THE POTENTIAL OF SENTINEL-1 DATA TO SUPPLEMENT HIGH RESOLUTION EARTH OBSERVATION DATA FOR MONITORING GREEN AREAS IN CITIES

A. Iglseder1, M. Bruggisser1,2, A. Dostálová1, N. Pfeifer1, S. Schlaffer1, W. Wagner1, and M. Hollaus1 A. Iglseder et al.
  • 1Department of Geodesy and Geoinformation, TU Wien, 1040 Vienna, Austria
  • 2Institute of Agricultural Sciences, ETH Zurich, 8092 Zurich, Switzerland

Keywords: Green area monitoring, Biotope classification, Habitats Directive, Sentinel 1, Airborne laser scanning, vegetation structure, Random Forest

Abstract. Green areas play an important role within urban agglomerations due to their impact on local climate and their recreation function.
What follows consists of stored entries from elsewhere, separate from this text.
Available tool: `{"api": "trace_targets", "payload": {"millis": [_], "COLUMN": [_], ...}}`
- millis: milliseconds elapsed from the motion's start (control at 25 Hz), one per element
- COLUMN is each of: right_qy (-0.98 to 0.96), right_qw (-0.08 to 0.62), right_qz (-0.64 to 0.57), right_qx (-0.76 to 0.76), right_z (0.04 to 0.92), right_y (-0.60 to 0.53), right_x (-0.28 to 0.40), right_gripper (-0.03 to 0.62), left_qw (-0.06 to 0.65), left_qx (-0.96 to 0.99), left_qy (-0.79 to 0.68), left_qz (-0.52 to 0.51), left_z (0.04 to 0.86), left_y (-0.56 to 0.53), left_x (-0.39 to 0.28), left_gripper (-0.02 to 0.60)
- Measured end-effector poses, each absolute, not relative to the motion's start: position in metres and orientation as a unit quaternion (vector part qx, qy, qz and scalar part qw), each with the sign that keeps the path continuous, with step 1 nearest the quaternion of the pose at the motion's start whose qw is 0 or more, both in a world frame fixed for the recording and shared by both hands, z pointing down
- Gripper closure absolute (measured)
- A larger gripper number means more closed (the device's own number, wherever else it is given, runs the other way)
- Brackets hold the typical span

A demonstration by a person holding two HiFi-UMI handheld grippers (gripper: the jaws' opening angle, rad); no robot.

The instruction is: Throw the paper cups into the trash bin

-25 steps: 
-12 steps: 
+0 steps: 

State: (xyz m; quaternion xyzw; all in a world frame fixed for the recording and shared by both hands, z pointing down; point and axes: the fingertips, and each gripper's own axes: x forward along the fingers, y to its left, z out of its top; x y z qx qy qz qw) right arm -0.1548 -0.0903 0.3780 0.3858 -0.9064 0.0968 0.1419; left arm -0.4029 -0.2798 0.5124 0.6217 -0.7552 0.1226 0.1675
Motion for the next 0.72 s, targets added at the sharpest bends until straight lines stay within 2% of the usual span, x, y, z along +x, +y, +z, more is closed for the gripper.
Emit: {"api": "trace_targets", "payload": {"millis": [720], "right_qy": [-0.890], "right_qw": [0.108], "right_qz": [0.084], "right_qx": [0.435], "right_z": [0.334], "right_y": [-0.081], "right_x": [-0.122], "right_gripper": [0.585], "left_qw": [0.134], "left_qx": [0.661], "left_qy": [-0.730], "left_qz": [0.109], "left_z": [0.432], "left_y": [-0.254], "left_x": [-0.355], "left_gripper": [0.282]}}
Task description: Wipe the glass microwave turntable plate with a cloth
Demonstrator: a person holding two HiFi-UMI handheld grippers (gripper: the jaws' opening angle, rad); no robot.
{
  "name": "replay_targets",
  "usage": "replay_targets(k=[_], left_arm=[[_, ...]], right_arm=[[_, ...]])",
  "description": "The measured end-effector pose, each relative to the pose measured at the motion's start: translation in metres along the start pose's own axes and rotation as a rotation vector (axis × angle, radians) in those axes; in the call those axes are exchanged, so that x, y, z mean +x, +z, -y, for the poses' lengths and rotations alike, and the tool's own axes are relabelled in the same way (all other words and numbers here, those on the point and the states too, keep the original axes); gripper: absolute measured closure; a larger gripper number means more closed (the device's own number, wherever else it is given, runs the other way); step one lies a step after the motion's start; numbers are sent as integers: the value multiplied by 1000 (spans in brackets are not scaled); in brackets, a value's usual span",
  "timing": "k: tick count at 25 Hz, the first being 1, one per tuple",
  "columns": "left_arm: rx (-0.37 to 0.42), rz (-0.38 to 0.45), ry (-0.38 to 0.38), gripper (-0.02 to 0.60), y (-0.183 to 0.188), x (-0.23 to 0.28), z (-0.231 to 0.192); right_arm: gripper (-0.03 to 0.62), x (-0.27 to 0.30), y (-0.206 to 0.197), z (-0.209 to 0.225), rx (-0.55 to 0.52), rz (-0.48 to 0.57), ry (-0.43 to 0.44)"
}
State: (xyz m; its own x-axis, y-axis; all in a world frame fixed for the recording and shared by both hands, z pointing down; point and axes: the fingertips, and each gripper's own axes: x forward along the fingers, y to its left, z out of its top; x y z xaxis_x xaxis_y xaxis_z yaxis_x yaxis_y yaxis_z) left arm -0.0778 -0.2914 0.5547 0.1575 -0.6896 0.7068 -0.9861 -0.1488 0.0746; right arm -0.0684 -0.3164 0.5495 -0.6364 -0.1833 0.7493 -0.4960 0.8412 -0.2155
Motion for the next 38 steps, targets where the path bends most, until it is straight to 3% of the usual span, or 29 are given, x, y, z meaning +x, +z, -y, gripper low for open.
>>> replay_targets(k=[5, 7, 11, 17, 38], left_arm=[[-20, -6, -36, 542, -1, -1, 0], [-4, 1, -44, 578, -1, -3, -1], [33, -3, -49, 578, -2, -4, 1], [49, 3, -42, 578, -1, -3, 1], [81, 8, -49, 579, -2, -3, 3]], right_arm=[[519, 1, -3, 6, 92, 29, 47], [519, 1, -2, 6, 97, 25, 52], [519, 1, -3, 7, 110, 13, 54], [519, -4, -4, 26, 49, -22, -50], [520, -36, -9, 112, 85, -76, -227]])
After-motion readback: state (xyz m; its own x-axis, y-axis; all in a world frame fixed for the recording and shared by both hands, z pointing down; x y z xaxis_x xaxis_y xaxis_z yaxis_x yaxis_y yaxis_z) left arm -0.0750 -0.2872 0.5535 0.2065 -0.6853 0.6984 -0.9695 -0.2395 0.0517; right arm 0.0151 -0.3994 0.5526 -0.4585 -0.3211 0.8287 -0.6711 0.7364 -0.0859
For detailed monitoring, frameworks like the flora fauna habitat (FFH) classification scheme of the European Union’s Habitat Directive are broadly used. By date, FFH classifications are mostly expert-based. Within this study, a data-driven approach for FFH classification is tested. For two test areas in the municipality of Vienna, ALS point cloud data are used to derive predictor variables like terrain features, vegetation structure and potential insulation as well as reflection properties from full waveform analysis on a 1 m grid. In addition, Sentinel-1 C-Band time series data are used to increase the temporal resolution of the predicting features and to add phenological characteristics. For two 1.3 × 1.3 km test tiles, random forest classifiers are trained using different combinations (ALS, SAR, ALS+SAR) of input features. For all model test runs, the combination of ALS and SAR input features lead to best prediction accuracies when applied on test data.